Extracted records
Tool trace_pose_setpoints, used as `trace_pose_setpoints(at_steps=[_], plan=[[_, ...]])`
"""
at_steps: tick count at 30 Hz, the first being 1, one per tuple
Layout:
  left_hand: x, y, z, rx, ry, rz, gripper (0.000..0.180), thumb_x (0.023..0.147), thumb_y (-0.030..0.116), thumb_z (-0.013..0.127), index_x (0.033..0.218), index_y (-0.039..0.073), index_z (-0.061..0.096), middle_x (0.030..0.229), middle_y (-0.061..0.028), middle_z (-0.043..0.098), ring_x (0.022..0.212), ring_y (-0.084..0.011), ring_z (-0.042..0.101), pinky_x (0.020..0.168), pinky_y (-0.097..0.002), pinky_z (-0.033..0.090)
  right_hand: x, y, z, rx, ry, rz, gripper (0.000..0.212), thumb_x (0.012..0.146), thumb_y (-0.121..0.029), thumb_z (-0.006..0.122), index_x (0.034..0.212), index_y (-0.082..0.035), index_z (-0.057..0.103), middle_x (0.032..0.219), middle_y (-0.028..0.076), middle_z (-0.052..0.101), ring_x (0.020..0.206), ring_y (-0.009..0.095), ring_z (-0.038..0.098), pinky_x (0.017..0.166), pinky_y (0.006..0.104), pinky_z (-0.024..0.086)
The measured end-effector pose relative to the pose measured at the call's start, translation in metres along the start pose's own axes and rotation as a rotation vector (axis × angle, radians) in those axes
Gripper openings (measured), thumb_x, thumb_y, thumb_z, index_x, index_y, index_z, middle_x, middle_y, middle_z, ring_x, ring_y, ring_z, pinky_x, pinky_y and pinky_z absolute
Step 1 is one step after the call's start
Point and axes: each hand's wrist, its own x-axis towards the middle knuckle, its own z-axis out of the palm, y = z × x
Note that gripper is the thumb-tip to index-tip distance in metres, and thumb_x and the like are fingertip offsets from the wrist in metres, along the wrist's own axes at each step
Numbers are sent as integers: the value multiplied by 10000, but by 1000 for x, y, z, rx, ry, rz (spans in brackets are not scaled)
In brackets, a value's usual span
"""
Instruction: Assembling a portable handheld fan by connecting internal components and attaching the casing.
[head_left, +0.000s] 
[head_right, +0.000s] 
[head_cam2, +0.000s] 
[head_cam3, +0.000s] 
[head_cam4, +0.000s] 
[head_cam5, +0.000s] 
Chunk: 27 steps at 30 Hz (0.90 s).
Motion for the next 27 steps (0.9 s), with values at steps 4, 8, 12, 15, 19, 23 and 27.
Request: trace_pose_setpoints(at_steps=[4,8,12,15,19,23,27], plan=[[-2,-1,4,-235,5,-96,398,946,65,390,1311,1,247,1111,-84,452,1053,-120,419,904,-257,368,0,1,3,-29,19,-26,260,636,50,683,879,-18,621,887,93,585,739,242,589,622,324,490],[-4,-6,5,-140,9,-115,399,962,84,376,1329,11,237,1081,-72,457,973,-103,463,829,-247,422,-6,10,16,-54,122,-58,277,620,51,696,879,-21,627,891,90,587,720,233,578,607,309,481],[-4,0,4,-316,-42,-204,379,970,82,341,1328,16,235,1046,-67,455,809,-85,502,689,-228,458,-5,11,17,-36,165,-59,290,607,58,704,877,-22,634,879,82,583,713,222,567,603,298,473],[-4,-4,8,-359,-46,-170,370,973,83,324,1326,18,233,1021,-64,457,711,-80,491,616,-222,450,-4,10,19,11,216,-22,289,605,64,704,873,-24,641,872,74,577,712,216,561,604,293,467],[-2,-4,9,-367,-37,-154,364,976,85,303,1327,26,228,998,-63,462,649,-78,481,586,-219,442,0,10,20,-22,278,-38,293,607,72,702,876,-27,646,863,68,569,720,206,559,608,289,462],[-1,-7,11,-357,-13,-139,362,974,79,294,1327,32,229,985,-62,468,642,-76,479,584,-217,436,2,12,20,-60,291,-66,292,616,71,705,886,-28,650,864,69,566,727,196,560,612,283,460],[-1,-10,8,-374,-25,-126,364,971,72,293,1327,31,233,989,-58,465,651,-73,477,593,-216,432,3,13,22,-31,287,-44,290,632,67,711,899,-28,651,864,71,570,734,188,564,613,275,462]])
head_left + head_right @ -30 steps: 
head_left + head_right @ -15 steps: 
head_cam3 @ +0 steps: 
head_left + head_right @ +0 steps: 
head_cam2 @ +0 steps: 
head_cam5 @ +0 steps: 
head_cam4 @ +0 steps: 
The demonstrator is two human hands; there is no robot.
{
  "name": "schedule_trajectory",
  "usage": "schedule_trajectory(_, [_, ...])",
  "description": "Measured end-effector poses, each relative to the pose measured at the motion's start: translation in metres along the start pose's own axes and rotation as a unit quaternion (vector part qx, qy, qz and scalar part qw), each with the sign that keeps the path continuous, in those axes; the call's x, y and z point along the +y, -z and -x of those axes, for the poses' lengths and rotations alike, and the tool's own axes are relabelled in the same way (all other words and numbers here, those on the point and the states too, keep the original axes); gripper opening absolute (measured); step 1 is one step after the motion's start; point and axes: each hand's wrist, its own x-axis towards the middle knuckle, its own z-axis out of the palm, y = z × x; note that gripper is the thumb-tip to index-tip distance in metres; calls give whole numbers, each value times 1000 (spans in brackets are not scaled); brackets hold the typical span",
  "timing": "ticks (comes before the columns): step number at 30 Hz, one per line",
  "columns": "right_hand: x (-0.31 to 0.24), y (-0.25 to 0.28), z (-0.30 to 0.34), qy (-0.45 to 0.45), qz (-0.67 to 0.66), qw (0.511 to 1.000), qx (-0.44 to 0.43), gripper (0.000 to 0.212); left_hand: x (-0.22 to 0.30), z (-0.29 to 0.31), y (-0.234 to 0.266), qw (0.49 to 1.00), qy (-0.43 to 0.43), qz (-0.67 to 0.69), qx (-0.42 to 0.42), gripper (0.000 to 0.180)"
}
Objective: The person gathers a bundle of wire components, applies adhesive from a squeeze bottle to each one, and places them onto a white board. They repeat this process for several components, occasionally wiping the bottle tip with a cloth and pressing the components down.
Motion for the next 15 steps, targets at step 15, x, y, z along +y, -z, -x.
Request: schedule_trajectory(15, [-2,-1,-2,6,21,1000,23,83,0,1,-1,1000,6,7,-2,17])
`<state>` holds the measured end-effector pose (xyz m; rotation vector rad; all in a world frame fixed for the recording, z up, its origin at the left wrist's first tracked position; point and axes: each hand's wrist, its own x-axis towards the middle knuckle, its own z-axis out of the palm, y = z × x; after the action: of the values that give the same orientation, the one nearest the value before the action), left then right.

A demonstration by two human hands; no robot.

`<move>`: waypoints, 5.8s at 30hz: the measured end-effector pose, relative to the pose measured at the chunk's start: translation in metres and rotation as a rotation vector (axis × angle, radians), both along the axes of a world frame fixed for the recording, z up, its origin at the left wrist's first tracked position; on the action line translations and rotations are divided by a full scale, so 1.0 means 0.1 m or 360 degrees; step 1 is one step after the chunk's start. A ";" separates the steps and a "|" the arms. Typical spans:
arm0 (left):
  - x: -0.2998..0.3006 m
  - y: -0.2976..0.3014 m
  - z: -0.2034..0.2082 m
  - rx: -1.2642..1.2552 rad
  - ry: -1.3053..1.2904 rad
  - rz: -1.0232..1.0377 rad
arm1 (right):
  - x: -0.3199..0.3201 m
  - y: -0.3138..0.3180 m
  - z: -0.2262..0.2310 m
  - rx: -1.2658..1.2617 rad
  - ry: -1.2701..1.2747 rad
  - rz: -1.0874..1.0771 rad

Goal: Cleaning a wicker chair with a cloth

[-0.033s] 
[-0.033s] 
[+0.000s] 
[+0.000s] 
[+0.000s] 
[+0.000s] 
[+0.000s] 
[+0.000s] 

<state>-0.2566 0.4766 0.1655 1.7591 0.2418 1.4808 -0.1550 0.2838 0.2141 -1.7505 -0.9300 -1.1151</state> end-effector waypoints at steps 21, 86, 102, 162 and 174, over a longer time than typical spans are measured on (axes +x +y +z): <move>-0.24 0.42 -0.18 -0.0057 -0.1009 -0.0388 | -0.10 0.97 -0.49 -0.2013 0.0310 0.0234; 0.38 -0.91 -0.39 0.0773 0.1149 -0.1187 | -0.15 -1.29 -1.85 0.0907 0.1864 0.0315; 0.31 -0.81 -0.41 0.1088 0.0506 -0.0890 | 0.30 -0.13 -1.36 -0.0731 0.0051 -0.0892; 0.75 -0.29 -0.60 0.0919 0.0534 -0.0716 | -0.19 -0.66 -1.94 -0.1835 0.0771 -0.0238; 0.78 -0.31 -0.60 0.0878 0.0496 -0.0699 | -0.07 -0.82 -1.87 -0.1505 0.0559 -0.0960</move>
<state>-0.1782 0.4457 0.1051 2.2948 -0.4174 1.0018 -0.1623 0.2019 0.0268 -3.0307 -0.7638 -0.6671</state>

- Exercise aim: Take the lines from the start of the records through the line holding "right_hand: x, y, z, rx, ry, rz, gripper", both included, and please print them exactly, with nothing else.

- Your response:
Tool trace_pose_setpoints, used as `trace_pose_setpoints(at_steps=[_], plan=[[_, ...]])`
"""
at_steps: tick count at 30 Hz, the first being 1, one per tuple
Layout:
  left_hand: x, y, z, rx, ry, rz, gripper (0.000..0.180), thumb_x (0.023..0.147), thumb_y (-0.030..0.116), thumb_z (-0.013..0.127), index_x (0.033..0.218), index_y (-0.039..0.073), index_z (-0.061..0.096), middle_x (0.030..0.229), middle_y (-0.061..0.028), middle_z (-0.043..0.098), ring_x (0.022..0.212), ring_y (-0.084..0.011), ring_z (-0.042..0.101), pinky_x (0.020..0.168), pinky_y (-0.097..0.002), pinky_z (-0.033..0.090)
  right_hand: x, y, z, rx, ry, rz, gripper (0.000..0.212), thumb_x (0.012..0.146), thumb_y (-0.121..0.029), thumb_z (-0.006..0.122), index_x (0.034..0.212), index_y (-0.082..0.035), index_z (-0.057..0.103), middle_x (0.032..0.219), middle_y (-0.028..0.076), middle_z (-0.052..0.101), ring_x (0.020..0.206), ring_y (-0.009..0.095), ring_z (-0.038..0.098), pinky_x (0.017..0.166), pinky_y (0.006..0.104), pinky_z (-0.024..0.086)

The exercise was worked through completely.